Each month our resident agony uncle reflects on your challenges. This time: how to cope when a colleague mocks your faith
Today was my first day back at work after the Easter break, and that’s why I feel compelled to write. As a committed Christian, the last week or so has been a very important time for me. It’s the same every year: I take a few extra days off before Easter so I can join in with the various services and activities that my church lays on.
Like many people, I take my faith very seriously. I go to church every week and spend a number of evenings each month involved in church events such as prayer groups, study sessions, planning meetings, and a regular shift helping at our church’s food bank.
|So how am I to cope? Do I have it out with him, or continue trying to turn the other cheek?|
While my colleagues in the car repair shop where I work know about my involvement in the church, and sometimes see me representing the church in the community, I don’t talk too much about my faith in their company. Even though our pastors encourage us to speak openly and encourage others to share our beliefs, I’ve always felt reluctant to be too much of a tub-thumper. I just don’t think it would play very well with the people I work alongside.
Even so, I’ve learned to expect the occasional bit of leg-pulling over my church involvement. Most of my colleagues spend their weekends playing football or rugby, or watching sport in the pub. I think I’m the only one who’s so involved with a Christian church, so I’m bound to be the butt of a few jokes.
A bit of light banter I can easily cope with. But since a new person started in our business a few months ago, I’ve noticed a marked increase in the negative comments about my religious beliefs. I sensed his hostility towards religion pretty much immediately we met. He’s a vocal non-believer, and was very dismissive when it came out that I’m really involved with my church.
Now, his hostility seems to be directed at me. It’s like I represent everything he hates about Christianity. And even though I make a point of not bringing religion or church up with him, it feels like he grasps every opportunity to shoehorn it into conversations and then slag it, and me, off.
I don’t want to be defensive, or seem precious. But equally, I don’t want to let his negativity pass without comment, especially as it seems to be rubbing off on everyone else. The ribbing I receive about church has certainly worsened in recent months. It think he’s being really unfair, and sometimes I feel like I’m being bullied because of my beliefs.
So how am I to cope? Do I have it out with him, or continue trying to turn the other cheek? I just don’t know what to do for the best.

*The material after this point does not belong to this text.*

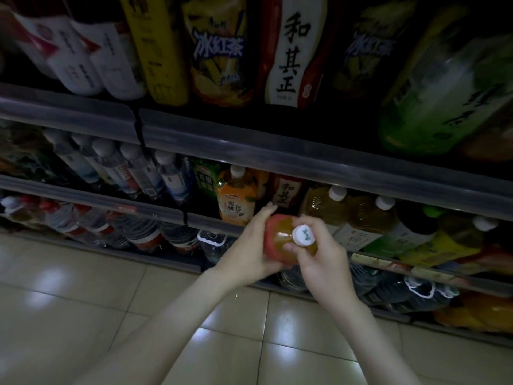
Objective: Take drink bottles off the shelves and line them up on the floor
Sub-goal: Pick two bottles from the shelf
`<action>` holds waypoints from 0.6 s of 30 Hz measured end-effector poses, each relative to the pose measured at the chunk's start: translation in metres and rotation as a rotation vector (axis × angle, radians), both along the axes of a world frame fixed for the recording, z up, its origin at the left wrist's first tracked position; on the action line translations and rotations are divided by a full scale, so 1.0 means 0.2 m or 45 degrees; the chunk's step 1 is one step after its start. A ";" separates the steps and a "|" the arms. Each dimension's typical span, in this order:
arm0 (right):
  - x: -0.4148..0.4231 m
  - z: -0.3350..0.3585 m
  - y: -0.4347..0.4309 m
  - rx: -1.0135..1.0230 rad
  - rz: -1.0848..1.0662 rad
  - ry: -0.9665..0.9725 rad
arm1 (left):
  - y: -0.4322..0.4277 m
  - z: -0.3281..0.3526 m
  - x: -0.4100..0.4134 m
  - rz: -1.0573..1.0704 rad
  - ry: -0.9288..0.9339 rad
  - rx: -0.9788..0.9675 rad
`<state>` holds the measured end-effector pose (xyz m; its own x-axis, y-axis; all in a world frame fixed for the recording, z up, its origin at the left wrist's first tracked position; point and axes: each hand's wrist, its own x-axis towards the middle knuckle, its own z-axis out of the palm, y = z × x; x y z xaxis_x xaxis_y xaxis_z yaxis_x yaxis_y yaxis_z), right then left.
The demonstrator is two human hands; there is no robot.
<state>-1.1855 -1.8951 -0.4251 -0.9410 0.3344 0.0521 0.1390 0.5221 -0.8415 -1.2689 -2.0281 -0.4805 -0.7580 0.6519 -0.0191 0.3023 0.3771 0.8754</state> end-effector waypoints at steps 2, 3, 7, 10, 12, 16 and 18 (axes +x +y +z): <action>0.09 0.12 0.01 -0.075 -0.025 -0.055 | 0.01 0.17 0.02 -0.132 0.027 -0.215; 0.13 0.18 0.02 -0.114 -0.035 -0.081 | 0.02 0.25 0.04 -0.179 0.081 -0.289; 0.25 0.42 0.14 -0.214 -0.030 -0.129 | 0.10 0.52 0.19 -0.172 0.167 -0.405; 0.32 0.60 0.27 -0.231 0.008 -0.083 | 0.18 0.73 0.26 -0.130 0.161 -0.372; 0.35 0.71 0.37 -0.204 -0.044 0.005 | 0.24 0.86 0.28 -0.058 0.128 -0.342; 0.35 0.89 0.59 0.036 -0.342 0.160 | 0.36 1.07 0.29 0.109 0.111 -0.228; 0.32 0.96 0.69 0.115 -0.438 0.179 | 0.41 1.16 0.28 0.190 0.072 -0.168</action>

|It sounds as if there’s something quite painful in your colleague’s past that’s jaundiced his view of Christianity.|
Whatever your beliefs, and however you express them in your life, it’s horrible when you feel they’re not being respected. It sounds like you can easily cope with a bit of mickey taking from your established colleagues. My experience of working in the motor trade is that banter of this sort is very common, and I suspect you’re able to give as good as you get.
The difference with your new colleague seems to be that his negativity has a sinister, and potentially more abusive, dimension. If that moves into bullying or discrimination on the basis of your faith, it should be reported to your superiors. The Equality Act 2010 makes religious discrimination illegal and you need to give your employer every opportunity to stop the harassment in order that they adhere to the legislation.

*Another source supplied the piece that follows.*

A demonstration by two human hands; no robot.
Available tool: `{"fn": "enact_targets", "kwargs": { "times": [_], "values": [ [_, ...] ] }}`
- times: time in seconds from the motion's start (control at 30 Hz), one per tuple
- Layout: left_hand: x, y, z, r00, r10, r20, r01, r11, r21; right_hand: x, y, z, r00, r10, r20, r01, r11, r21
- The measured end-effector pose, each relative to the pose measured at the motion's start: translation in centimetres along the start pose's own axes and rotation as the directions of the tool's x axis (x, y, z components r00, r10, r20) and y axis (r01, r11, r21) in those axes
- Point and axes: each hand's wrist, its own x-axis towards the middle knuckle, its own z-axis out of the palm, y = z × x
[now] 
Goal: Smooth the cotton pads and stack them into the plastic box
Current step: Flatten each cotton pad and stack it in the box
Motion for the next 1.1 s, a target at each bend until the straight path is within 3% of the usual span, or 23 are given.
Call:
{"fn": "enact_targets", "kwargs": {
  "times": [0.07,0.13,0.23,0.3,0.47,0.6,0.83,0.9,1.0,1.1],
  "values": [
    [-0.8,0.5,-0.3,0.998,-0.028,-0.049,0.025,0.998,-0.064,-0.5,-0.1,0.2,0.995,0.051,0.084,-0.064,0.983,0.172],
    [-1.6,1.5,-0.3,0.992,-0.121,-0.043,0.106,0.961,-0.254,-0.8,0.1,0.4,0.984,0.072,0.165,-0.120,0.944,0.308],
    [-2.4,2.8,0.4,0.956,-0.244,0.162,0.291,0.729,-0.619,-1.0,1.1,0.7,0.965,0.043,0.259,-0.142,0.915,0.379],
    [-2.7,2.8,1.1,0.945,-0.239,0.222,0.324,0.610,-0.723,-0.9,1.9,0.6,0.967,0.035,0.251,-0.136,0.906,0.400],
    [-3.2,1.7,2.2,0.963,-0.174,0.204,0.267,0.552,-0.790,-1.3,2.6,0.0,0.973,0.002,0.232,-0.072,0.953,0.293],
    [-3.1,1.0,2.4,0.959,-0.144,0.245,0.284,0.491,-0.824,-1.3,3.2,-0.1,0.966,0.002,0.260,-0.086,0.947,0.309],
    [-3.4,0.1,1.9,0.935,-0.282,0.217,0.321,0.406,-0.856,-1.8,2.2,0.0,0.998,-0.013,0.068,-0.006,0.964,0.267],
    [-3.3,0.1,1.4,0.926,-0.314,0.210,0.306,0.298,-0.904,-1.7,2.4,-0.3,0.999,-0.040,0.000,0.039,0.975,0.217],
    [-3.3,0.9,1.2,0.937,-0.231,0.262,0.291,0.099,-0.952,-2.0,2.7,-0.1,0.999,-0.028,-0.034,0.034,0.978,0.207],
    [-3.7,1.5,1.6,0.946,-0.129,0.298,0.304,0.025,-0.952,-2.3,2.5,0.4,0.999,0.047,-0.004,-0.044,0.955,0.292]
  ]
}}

It sounds as if there’s something quite painful in your colleague’s past that’s jaundiced his view of Christianity. You may be bearing the brunt of his disdain, but it’s unlikely that you’re the cause.
I suppose you could say that this is part and parcel of being a Christian. The story at the heart of the Christian worldview is about one person taking on the world’s anguish. But I wouldn’t want to be so glib as to say this is simply your cross to bear.
So it seems to me as if you have two options: one, you could escalate a complaint through your company’s hierarchy, which may well result in disciplinary action against your colleague. Or, two, you could try to have a quiet word with him, one to one, in which you address the causes of his hostility.
If you take the latter option, you need to be prepared that it won’t be easy. It will take time to build trust with him, and get him to a position where he’s willing to open up. But so long as you’re clear that you’re not trying to convert him and that you just want to understand why he’s responding to you in this way, I’m confident you’ll make progress.
It will be a pearl of great price for you to take this approach. You need to think long and hard about whether or not you’re prepared for it. But if you are, then you should expect things to get worse before they get better. You may find it helpful to confide in a trusted friend, either at work or at your church. They can support you as you try to support your colleague. And together, with a bit of luck and mutual understanding, you may just take your relationship to a whole new level. Good luck!